BRIEF:
Find the string "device" in the records and copy each line where it occurs.

***** GIVEN DATA *****

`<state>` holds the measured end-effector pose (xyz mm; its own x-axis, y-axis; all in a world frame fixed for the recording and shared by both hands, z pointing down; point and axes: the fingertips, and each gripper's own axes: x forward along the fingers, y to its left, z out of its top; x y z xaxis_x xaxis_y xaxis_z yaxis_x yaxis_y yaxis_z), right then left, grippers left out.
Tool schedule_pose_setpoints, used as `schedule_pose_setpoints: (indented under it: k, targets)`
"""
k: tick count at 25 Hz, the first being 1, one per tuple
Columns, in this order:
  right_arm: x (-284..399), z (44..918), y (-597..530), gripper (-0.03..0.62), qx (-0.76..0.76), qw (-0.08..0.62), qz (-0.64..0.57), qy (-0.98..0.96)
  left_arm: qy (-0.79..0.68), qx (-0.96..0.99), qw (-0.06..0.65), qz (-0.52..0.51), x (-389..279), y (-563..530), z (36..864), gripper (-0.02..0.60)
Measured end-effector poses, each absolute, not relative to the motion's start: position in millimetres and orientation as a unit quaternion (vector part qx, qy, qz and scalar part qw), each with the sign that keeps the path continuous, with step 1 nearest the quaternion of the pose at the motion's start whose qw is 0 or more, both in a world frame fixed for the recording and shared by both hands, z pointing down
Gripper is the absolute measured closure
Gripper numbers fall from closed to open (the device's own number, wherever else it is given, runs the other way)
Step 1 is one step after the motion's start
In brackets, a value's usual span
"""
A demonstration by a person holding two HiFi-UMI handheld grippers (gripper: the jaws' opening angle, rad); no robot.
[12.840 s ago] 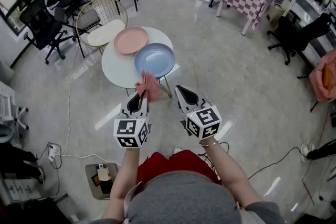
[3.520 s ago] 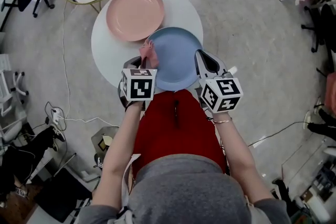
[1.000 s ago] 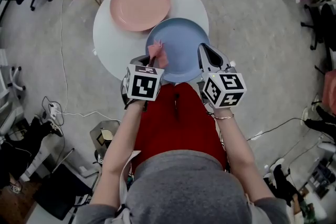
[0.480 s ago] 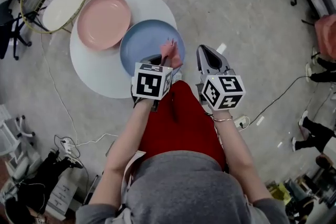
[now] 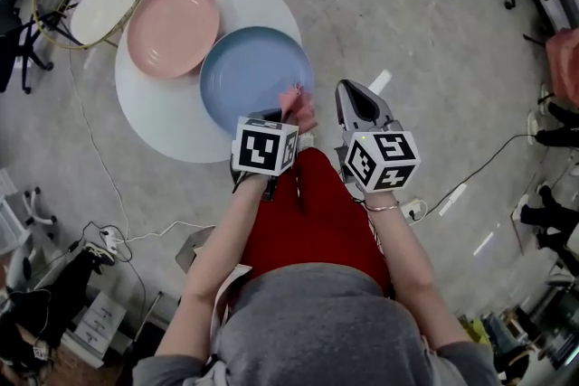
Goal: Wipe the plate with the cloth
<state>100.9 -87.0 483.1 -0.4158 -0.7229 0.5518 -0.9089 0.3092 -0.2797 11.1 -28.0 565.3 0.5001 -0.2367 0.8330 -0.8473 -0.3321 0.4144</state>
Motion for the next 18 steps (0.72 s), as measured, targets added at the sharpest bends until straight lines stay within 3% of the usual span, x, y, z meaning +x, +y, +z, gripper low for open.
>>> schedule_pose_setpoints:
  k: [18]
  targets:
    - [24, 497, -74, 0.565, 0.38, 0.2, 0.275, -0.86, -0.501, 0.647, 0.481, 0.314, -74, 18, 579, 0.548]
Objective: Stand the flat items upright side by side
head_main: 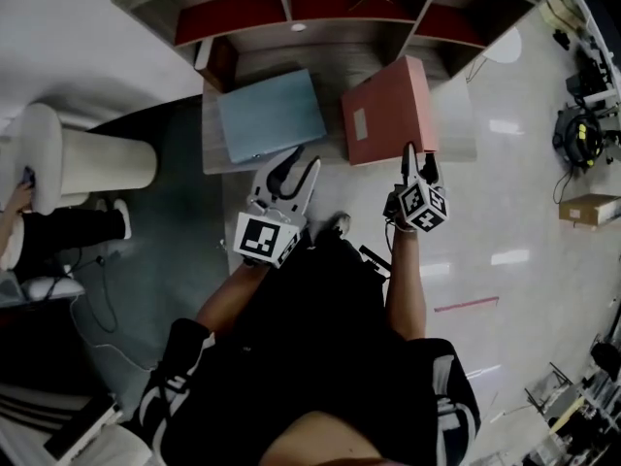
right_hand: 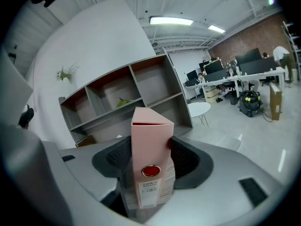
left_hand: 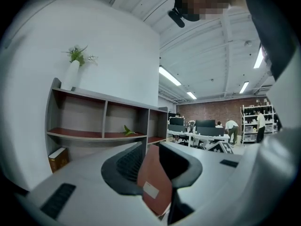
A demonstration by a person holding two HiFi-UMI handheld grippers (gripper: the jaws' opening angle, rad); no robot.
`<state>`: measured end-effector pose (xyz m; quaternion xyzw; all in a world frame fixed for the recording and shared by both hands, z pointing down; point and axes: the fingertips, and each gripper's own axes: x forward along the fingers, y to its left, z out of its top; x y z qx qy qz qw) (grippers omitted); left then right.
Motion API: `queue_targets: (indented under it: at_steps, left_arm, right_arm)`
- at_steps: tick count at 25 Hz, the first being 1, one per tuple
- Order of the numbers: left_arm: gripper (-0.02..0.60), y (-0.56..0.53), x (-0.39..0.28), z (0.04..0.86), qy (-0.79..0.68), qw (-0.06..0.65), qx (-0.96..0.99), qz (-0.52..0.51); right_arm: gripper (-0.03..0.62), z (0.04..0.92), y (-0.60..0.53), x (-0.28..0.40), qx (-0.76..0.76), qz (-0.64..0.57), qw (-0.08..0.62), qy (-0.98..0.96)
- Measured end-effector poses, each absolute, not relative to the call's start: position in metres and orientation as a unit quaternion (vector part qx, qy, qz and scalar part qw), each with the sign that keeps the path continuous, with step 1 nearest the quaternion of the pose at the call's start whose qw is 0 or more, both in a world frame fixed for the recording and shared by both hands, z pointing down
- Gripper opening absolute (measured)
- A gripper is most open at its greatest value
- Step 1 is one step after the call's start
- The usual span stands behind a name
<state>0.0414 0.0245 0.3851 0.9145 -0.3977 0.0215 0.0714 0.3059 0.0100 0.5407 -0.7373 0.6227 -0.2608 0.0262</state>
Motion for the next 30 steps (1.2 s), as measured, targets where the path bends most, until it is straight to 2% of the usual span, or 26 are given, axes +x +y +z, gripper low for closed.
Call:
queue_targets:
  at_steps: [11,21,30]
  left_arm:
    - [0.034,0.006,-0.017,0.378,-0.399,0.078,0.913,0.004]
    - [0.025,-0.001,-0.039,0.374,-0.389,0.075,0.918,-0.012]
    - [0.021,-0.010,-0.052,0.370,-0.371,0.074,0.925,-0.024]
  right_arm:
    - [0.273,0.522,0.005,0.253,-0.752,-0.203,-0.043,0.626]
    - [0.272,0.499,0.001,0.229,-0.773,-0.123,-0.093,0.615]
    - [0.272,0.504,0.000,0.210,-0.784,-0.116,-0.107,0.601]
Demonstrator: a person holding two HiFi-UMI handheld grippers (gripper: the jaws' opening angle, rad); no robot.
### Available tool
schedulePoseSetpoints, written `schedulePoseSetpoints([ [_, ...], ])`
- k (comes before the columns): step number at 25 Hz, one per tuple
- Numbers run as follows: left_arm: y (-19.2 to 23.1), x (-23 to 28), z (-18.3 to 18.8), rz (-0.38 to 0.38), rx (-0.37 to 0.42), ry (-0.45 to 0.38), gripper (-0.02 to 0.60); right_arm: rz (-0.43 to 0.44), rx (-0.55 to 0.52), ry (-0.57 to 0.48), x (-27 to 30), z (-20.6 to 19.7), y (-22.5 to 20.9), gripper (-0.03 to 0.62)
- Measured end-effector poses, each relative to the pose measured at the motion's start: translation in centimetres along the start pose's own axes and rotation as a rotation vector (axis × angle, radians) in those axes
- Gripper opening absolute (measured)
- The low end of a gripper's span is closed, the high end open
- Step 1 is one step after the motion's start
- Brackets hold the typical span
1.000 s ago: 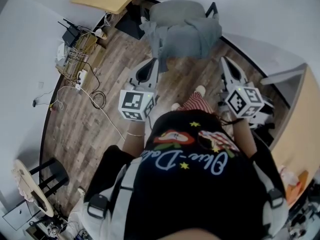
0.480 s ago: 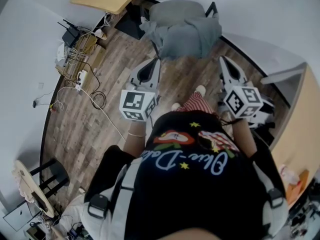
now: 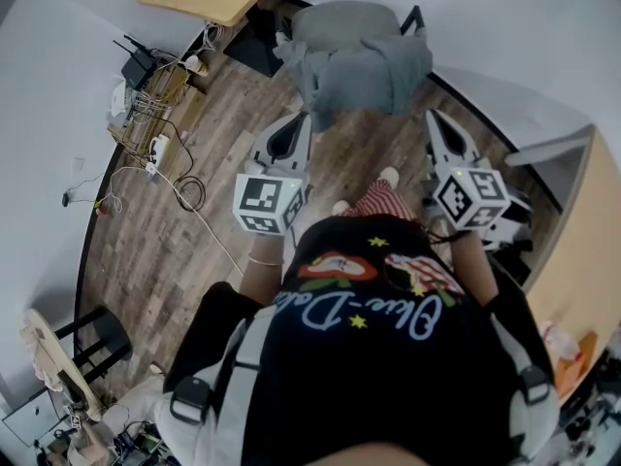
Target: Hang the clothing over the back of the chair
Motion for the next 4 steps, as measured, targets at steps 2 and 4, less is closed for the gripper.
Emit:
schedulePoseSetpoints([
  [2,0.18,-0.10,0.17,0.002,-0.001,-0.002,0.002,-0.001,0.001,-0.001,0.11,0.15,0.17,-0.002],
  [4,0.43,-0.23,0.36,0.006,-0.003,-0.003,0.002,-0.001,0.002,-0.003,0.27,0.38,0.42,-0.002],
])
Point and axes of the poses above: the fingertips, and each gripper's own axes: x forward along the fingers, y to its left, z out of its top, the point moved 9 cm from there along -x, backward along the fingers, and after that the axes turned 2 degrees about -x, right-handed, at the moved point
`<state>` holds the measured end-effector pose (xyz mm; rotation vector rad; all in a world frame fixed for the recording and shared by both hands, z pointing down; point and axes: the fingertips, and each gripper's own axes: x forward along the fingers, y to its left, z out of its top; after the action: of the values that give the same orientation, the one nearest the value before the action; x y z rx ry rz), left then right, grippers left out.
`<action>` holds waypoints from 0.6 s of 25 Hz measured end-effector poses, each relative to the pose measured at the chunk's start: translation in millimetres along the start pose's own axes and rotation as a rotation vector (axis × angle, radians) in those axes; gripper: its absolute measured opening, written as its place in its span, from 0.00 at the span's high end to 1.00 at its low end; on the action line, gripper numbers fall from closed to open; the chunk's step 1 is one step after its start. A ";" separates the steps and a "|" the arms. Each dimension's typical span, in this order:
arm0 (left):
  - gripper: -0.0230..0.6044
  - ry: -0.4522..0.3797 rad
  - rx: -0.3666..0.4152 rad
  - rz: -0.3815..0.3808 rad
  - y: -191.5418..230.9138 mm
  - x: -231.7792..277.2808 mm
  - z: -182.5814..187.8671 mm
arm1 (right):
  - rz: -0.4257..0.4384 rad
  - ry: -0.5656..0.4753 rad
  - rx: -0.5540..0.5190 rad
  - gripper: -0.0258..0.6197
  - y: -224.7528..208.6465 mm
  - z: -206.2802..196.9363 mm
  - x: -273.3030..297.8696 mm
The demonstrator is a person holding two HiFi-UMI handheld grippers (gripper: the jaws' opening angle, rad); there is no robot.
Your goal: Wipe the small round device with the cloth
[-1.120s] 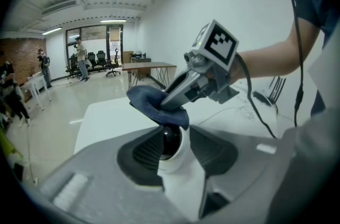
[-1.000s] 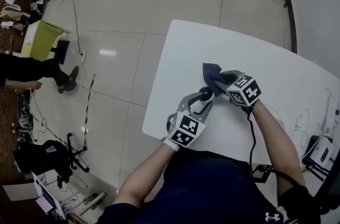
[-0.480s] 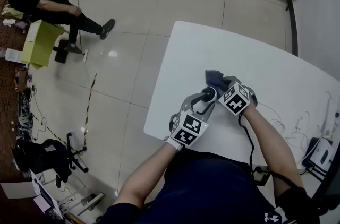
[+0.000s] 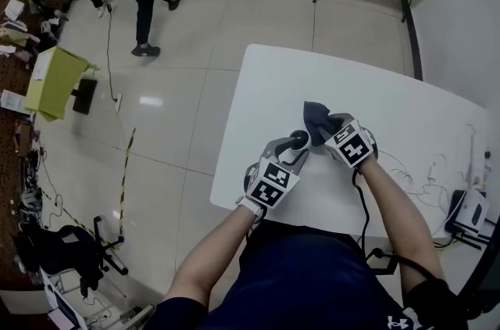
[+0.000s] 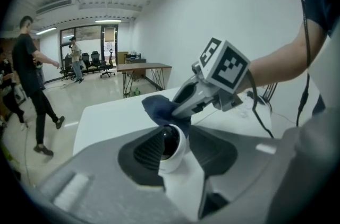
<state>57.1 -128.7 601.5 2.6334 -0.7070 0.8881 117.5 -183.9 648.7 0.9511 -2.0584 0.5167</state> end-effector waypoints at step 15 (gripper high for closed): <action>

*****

YOUR RESPONSE:
Gripper numbers fall from closed to open (the device's own number, wherever else it is given, runs the other way)
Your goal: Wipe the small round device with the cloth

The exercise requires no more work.